*** Opening of EXERCISE MATERIALS ***

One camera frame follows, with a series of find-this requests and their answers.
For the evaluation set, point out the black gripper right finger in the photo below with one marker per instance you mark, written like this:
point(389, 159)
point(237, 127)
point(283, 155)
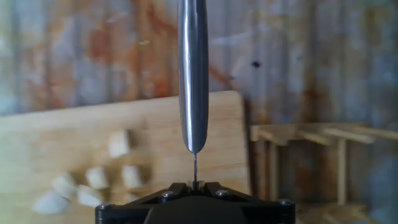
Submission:
point(270, 213)

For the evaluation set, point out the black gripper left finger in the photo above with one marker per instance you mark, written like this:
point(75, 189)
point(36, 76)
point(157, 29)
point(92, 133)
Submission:
point(124, 213)

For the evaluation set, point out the white radish slice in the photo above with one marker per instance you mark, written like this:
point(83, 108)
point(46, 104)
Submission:
point(89, 196)
point(97, 178)
point(63, 185)
point(118, 144)
point(131, 177)

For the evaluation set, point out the white radish piece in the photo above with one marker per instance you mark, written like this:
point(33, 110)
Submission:
point(49, 203)

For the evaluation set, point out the wooden knife rack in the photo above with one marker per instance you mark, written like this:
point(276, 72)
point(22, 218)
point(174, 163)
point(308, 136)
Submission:
point(342, 161)

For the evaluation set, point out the wooden cutting board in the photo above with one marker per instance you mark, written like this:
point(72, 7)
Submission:
point(62, 130)

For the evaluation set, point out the orange marble pattern mat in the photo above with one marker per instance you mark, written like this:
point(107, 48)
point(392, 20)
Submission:
point(93, 46)

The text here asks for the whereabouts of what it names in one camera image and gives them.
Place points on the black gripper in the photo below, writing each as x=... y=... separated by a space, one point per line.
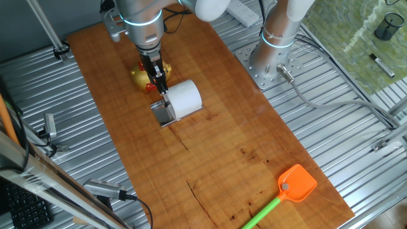
x=149 y=60

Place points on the white paper roll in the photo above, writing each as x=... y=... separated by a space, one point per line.
x=186 y=98

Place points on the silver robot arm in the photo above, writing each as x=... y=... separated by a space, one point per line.
x=143 y=28

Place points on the mirror steel roll holder shelf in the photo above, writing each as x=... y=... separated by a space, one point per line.
x=160 y=116

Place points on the golden piggy bank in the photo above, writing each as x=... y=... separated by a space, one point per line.
x=140 y=79

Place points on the wooden board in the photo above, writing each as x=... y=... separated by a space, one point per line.
x=222 y=143

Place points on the white power strip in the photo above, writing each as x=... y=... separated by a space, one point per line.
x=245 y=14

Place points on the orange stick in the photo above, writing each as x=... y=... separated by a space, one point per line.
x=6 y=121

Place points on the black keyboard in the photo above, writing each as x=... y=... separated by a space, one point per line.
x=27 y=208

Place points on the black and white marker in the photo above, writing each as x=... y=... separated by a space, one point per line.
x=382 y=65

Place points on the black mesh pen cup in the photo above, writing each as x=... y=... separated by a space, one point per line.
x=388 y=27

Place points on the aluminium profile bar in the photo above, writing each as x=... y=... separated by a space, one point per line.
x=397 y=132
x=399 y=107

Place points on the wrist camera with silver bracket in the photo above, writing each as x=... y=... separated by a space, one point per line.
x=113 y=27

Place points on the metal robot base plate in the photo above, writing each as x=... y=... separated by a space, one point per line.
x=254 y=74

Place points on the small silver camera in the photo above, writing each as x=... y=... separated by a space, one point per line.
x=50 y=125

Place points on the metal camera stand pole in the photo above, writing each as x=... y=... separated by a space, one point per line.
x=44 y=25

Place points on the ridged silver camera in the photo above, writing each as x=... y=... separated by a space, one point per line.
x=103 y=189

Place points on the large aluminium frame bar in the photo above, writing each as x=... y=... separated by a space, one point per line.
x=38 y=178

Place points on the metal corner bracket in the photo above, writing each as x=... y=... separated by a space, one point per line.
x=379 y=145

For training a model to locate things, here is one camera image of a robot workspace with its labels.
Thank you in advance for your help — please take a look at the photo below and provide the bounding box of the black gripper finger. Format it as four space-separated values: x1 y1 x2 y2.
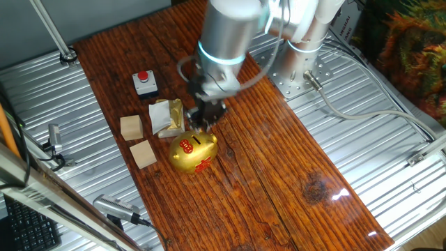
186 107 206 134
203 109 228 133

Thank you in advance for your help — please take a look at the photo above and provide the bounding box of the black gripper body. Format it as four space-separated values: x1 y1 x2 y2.
194 97 227 121

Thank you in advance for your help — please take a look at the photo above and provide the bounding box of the gold piggy bank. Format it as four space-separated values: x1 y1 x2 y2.
169 128 220 175

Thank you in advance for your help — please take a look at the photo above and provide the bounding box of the gold tissue pack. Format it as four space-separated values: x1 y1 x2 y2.
155 98 185 139

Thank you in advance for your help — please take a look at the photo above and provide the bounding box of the white tissue sheet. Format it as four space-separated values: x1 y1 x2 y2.
148 100 172 136

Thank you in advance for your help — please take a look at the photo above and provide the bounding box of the grey box red button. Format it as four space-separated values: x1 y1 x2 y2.
132 70 160 100

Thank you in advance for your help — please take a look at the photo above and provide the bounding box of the light wooden block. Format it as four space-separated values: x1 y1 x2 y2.
120 114 144 142
129 139 158 170

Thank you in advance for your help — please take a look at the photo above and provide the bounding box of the white printed box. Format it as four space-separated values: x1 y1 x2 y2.
330 10 365 48

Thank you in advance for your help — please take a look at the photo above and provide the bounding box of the aluminium pole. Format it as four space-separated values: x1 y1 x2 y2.
29 0 78 67

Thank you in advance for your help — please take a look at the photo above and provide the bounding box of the orange tube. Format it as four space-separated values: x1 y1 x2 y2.
0 102 20 158

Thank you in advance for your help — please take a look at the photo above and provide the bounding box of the black keyboard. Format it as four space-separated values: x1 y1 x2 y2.
3 195 62 251

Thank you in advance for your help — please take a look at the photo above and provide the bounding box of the colourful fuzzy fabric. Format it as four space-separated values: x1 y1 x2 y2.
351 0 446 128

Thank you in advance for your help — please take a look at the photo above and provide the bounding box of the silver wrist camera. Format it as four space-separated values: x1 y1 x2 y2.
201 75 243 102

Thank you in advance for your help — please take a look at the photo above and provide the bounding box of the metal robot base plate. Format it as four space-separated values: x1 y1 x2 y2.
256 45 334 100

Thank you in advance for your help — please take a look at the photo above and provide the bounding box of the black camera cable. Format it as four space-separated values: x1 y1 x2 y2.
139 218 170 251

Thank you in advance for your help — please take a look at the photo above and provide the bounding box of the silver ribbed camera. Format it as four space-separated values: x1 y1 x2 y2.
92 194 144 226

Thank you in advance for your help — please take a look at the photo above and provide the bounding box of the small grey camera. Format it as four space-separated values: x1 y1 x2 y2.
47 123 63 154

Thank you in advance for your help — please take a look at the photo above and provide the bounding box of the thick grey cable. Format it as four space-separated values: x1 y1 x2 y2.
302 69 440 141

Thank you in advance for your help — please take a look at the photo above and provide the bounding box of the aluminium frame beam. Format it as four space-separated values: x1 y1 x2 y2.
0 141 144 251

*** Close of EXERCISE MATERIALS ***

WHAT IS NEEDED: Set the entries down again exactly. Do not include the images.

TASK RESPONSE:
One camera frame follows, with a series of find-this requests and their answers.
For the evaluation set, point out the black gripper right finger in the photo below with one marker per instance you mark, written like this:
point(389, 159)
point(237, 127)
point(283, 155)
Submission:
point(270, 213)

For the evaluation set, point out the black gripper left finger in the photo above with one marker per instance you mark, written like this:
point(75, 189)
point(36, 76)
point(157, 29)
point(92, 133)
Submission:
point(124, 213)

For the evaluation set, point out the white radish slice in the photo above with one marker per instance you mark, written like this:
point(83, 108)
point(46, 104)
Submission:
point(89, 196)
point(97, 178)
point(63, 185)
point(118, 144)
point(131, 177)

For the evaluation set, point out the white radish piece in the photo above with one marker per instance you mark, written like this:
point(33, 110)
Submission:
point(49, 203)

For the evaluation set, point out the wooden knife rack in the photo above with one marker per instance you mark, written like this:
point(276, 72)
point(22, 218)
point(174, 163)
point(308, 136)
Submission:
point(342, 161)

For the evaluation set, point out the wooden cutting board in the photo above with one marker per instance you mark, written like this:
point(72, 7)
Submission:
point(62, 130)

For the evaluation set, point out the orange marble pattern mat in the photo above with one marker per instance you mark, written like this:
point(107, 48)
point(392, 20)
Submission:
point(93, 46)

The text here asks for the whereabouts of what it names in one camera image and gives them.
Place points on the black gripper in the photo below, writing each as x=... y=... separated by a space, one point per line.
x=149 y=60

Place points on the white paper roll in the photo above, writing each as x=... y=... separated by a space, one point per line.
x=186 y=98

Place points on the silver robot arm in the photo above, writing each as x=... y=... separated by a space, one point per line.
x=143 y=28

Place points on the mirror steel roll holder shelf in the photo above, writing each as x=... y=... separated by a space, one point per line.
x=160 y=116

Place points on the golden piggy bank in the photo above, writing each as x=... y=... separated by a space, one point per line.
x=140 y=79

Place points on the wooden board in the photo above, writing each as x=... y=... separated by a space, one point per line.
x=222 y=143

Place points on the white power strip in the photo above, writing each as x=... y=... separated by a space, one point per line.
x=245 y=14

Place points on the orange stick in the photo above, writing each as x=... y=... separated by a space, one point per line.
x=6 y=121

Place points on the black keyboard in the photo above, writing each as x=... y=... separated by a space, one point per line.
x=27 y=208

Place points on the black and white marker in the photo above, writing each as x=... y=... separated by a space, one point per line.
x=382 y=65

Place points on the black mesh pen cup in the photo above, writing each as x=... y=... separated by a space, one point per line.
x=388 y=27

Place points on the aluminium profile bar in the photo above, writing each as x=... y=... separated by a space, one point per line.
x=397 y=132
x=399 y=107

Place points on the wrist camera with silver bracket in the photo above, writing each as x=... y=... separated by a space, one point per line.
x=113 y=27

Place points on the metal robot base plate in the photo above, writing each as x=... y=... separated by a space, one point per line.
x=254 y=74

Place points on the small silver camera in the photo above, writing each as x=... y=... separated by a space, one point per line.
x=50 y=125

Place points on the metal camera stand pole in the photo above, writing each as x=... y=... separated by a space, one point per line.
x=44 y=25

Place points on the ridged silver camera in the photo above, writing each as x=... y=... separated by a space, one point per line.
x=103 y=189

Place points on the large aluminium frame bar in the photo above, writing each as x=... y=... separated by a space, one point per line.
x=38 y=178

Place points on the metal corner bracket in the photo above, writing each as x=... y=... separated by a space, one point per line.
x=379 y=145

For training a model to locate things, here is one camera image of a robot workspace with its labels.
Thank you in advance for your help — please take a look at the photo below and provide the bounding box of the black gripper finger. Format it as four space-separated values: x1 y1 x2 y2.
186 107 206 134
203 109 228 133

Thank you in advance for your help — please take a look at the photo above and provide the bounding box of the black gripper body. Format it as four space-separated values: x1 y1 x2 y2.
194 97 227 121

Thank you in advance for your help — please take a look at the photo above and provide the bounding box of the gold piggy bank. Format it as four space-separated values: x1 y1 x2 y2.
169 128 220 175

Thank you in advance for your help — please take a look at the photo above and provide the bounding box of the gold tissue pack. Format it as four space-separated values: x1 y1 x2 y2.
155 98 185 139

Thank you in advance for your help — please take a look at the photo above and provide the bounding box of the white tissue sheet. Format it as four space-separated values: x1 y1 x2 y2.
148 100 172 136

Thank you in advance for your help — please take a look at the photo above and provide the bounding box of the grey box red button. Format it as four space-separated values: x1 y1 x2 y2.
132 70 160 100

Thank you in advance for your help — please take a look at the photo above and provide the bounding box of the light wooden block. Format it as four space-separated values: x1 y1 x2 y2.
120 114 144 142
129 139 158 170

Thank you in advance for your help — please take a look at the photo above and provide the bounding box of the white printed box. Format it as four space-separated values: x1 y1 x2 y2.
330 10 365 48

Thank you in advance for your help — please take a look at the photo above and provide the bounding box of the aluminium pole. Format it as four space-separated values: x1 y1 x2 y2.
29 0 78 67

Thank you in advance for your help — please take a look at the photo above and provide the bounding box of the orange tube. Format it as four space-separated values: x1 y1 x2 y2.
0 102 20 158

Thank you in advance for your help — please take a look at the photo above and provide the bounding box of the black keyboard. Format it as four space-separated values: x1 y1 x2 y2.
3 195 62 251

Thank you in advance for your help — please take a look at the photo above and provide the bounding box of the colourful fuzzy fabric. Format it as four space-separated values: x1 y1 x2 y2.
351 0 446 128

Thank you in advance for your help — please take a look at the photo above and provide the bounding box of the silver wrist camera. Format it as four space-separated values: x1 y1 x2 y2.
201 75 243 102

Thank you in advance for your help — please take a look at the photo above and provide the bounding box of the metal robot base plate. Format it as four space-separated values: x1 y1 x2 y2.
256 45 334 100

Thank you in advance for your help — please take a look at the photo above and provide the bounding box of the black camera cable. Format it as four space-separated values: x1 y1 x2 y2.
139 218 170 251

Thank you in advance for your help — please take a look at the photo above and provide the bounding box of the silver ribbed camera. Format it as four space-separated values: x1 y1 x2 y2.
92 194 144 226

Thank you in advance for your help — please take a look at the photo above and provide the bounding box of the small grey camera. Format it as four space-separated values: x1 y1 x2 y2.
47 123 63 154

Thank you in advance for your help — please take a look at the photo above and provide the bounding box of the thick grey cable. Format it as four space-separated values: x1 y1 x2 y2.
302 69 440 141

Thank you in advance for your help — please take a look at the photo above and provide the bounding box of the aluminium frame beam. Format it as four space-separated values: x1 y1 x2 y2.
0 141 144 251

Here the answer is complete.